Module 4 — Scaling

Auto-Scaling

Automatically add or remove servers based on demand. Pay for what you use.

1The Uber Driver Analogy

💡 Simple Analogy
Uber doesn't have fixed drivers. During rush hour or events, more drivers come online. At 3 AM, fewer drivers needed.

Auto-scaling does the same for servers: spin up when busy, shut down when quiet. You pay only for servers you're using.

2Scaling Triggers

Auto-scaling watches metrics and reacts:

CPU Utilization
Scale up when avg > 70% for 5 min
Compute-heavy workloads
Memory Usage
Scale up when > 80%
In-memory processing, caching
Request Count
Scale up when > 1000 RPS
API gateways, web servers
Queue Depth
Scale up when queue > 1000 messages
Worker processes
Custom Metrics
Scale based on business logic
Active users, processing time

3Scaling Policies

Target Tracking

Maintain a target metric value. AWS adjusts capacity to keep CPU at 50%.

Example: Keep average CPU at 50%
Best for: Simple, hands-off scaling

Step Scaling

Add/remove specific number of instances based on alarm thresholds.

Example: Add 2 when CPU > 70%, add 4 when > 90%
Best for: Predictable scaling responses

Scheduled Scaling

Pre-configured scaling at specific times.

Example: Scale to 10 instances at 9 AM, down to 2 at 10 PM
Best for: Predictable traffic patterns

Predictive Scaling

ML predicts future load based on historical patterns.

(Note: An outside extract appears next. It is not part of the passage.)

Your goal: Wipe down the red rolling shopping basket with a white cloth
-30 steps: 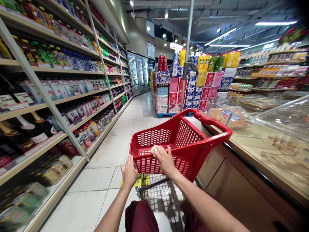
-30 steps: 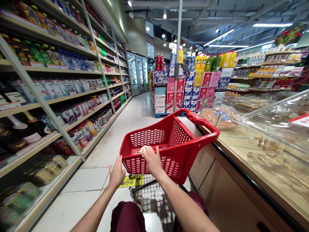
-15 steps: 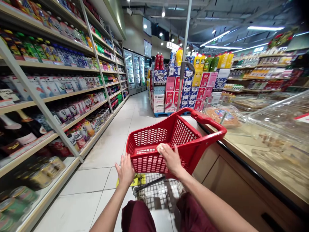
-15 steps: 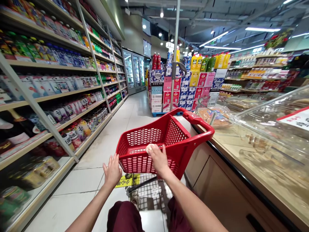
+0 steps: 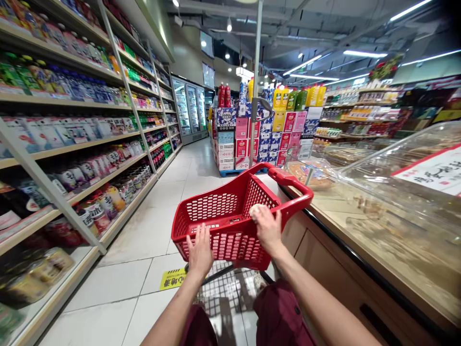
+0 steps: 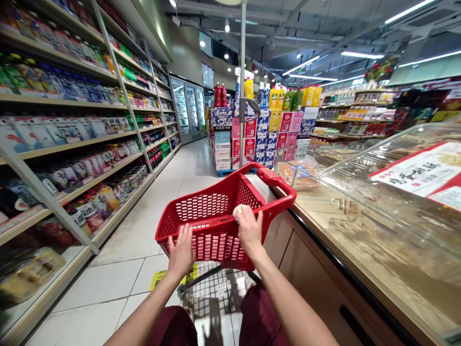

Example: Learn from last week, pre-warm for expected spike
Best for: Avoiding cold start delays

4Scale-In Considerations

Removing servers needs care to avoid disrupting users:

Connection Draining
Stop new requests, let existing finish before terminating
Cooldown Period
Wait 5 min after scaling before scaling again
Minimum Instances
Never go below 2 for redundancy
Graceful Shutdown
Handle SIGTERM, complete work, cleanup

5Cloud Provider Services

ProviderServiceWorks With
AWSAuto Scaling GroupsEC2, ECS, EKS
GCPInstance Groups + AutoscalerCompute Engine, GKE
AzureVM Scale SetsVMs, AKS
KubernetesHPA / VPA / Cluster AutoscalerPods, Nodes

6Key Takeaways

1Auto-scaling adjusts capacity based on demand. Pay for what you use.
2Common triggers: CPU, memory, request count, queue depth.
3Target tracking is simplest—set target CPU, let cloud handle rest.
4Scheduled scaling for predictable patterns (business hours).
5Scale-in needs connection draining and cooldown periods.
6In interviews: discuss which metrics to watch and scaling policies.